▸ **Required work**:
Please print the full listing below exactly, but not the pictures in it.
+ + + + +
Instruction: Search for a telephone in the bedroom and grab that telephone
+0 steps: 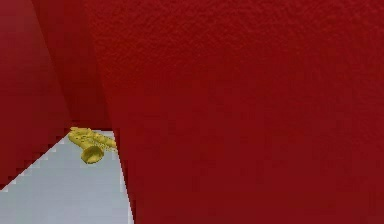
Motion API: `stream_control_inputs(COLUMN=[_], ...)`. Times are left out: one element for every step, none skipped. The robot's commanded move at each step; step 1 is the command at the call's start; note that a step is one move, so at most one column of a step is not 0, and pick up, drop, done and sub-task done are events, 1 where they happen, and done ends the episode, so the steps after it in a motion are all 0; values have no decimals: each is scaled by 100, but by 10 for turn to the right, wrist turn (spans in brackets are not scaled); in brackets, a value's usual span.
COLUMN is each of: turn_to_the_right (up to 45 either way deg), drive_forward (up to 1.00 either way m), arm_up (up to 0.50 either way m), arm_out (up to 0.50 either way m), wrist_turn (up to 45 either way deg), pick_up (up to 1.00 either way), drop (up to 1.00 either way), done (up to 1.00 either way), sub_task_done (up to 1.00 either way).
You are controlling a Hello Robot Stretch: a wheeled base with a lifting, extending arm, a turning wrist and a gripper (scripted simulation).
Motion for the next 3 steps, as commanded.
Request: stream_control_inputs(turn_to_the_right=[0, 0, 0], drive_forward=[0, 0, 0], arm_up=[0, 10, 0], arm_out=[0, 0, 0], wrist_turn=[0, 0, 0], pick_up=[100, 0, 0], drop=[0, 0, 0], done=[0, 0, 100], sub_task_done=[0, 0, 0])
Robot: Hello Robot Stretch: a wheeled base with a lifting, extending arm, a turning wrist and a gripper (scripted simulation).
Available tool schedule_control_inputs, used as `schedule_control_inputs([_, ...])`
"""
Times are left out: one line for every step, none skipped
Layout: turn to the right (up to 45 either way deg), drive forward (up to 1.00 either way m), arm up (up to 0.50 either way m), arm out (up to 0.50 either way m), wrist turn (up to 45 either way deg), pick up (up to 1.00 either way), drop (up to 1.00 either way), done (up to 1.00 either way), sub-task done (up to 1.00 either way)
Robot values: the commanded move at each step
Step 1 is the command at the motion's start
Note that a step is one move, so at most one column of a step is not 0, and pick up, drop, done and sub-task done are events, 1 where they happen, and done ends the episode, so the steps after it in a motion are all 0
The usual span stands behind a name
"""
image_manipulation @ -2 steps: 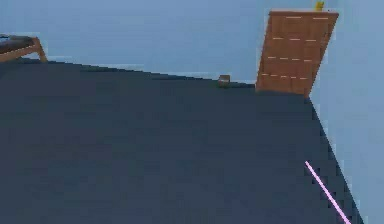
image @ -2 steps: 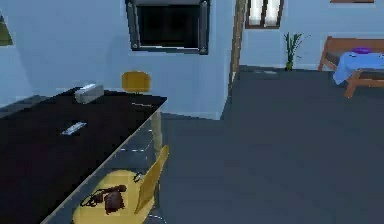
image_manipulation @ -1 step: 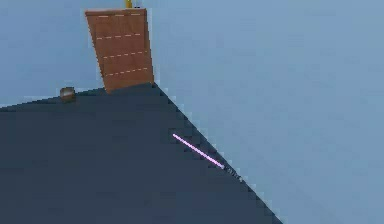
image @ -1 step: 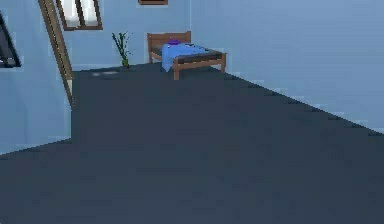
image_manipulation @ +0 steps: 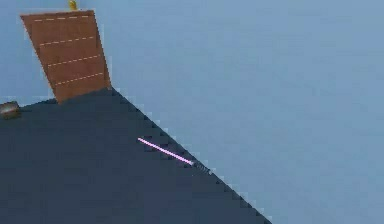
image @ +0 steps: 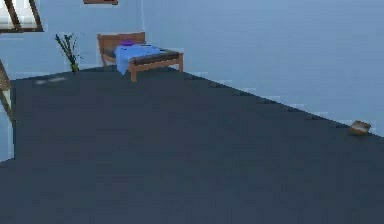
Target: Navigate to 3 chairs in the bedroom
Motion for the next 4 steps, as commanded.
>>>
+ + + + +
▸ **Response for this exercise**:
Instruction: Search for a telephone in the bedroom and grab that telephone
+0 steps: 
Motion API: `stream_control_inputs(COLUMN=[_], ...)`. Times are left out: one element for every step, none skipped. The robot's commanded move at each step; step 1 is the command at the call's start; note that a step is one move, so at most one column of a step is not 0, and pick up, drop, done and sub-task done are events, 1 where they happen, and done ends the episode, so the steps after it in a motion are all 0; values have no decimals: each is scaled by 100, but by 10 for turn to the right, wrist turn (spans in brackets are not scaled); in brackets, a value's usual span.
COLUMN is each of: turn_to_the_right (up to 45 either way deg), drive_forward (up to 1.00 either way m), arm_up (up to 0.50 either way m), arm_out (up to 0.50 either way m), wrist_turn (up to 45 either way deg), pick_up (up to 1.00 either way), drop (up to 1.00 either way), done (up to 1.00 either way), sub_task_done (up to 1.00 either way).
You are controlling a Hello Robot Stretch: a wheeled base with a lifting, extending arm, a turning wrist and a gripper (scripted simulation).
Motion for the next 3 steps, as commanded.
Request: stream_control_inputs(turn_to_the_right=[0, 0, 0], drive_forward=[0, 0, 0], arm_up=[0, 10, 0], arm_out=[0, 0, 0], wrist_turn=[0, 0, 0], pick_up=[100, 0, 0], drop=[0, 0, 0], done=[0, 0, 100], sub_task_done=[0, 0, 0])
Robot: Hello Robot Stretch: a wheeled base with a lifting, extending arm, a turning wrist and a gripper (scripted simulation).
Available tool schedule_control_inputs, used as `schedule_control_inputs([_, ...])`
"""
Times are left out: one line for every step, none skipped
Layout: turn to the right (up to 45 either way deg), drive forward (up to 1.00 either way m), arm up (up to 0.50 either way m), arm out (up to 0.50 either way m), wrist turn (up to 45 either way deg), pick up (up to 1.00 either way), drop (up to 1.00 either way), done (up to 1.00 either way), sub-task done (up to 1.00 either way)
Robot values: the commanded move at each step
Step 1 is the command at the motion's start
Note that a step is one move, so at most one column of a step is not 0, and pick up, drop, done and sub-task done are events, 1 where they happen, and done ends the episode, so the steps after it in a motion are all 0
The usual span stands behind a name
"""
image_manipulation @ -2 steps: 
image @ -2 steps: 
image_manipulation @ -1 step: 
image @ -1 step: 
image_manipulation @ +0 steps: 
image @ +0 steps: 
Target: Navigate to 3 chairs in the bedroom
Motion for the next 4 steps, as commanded.
>>>

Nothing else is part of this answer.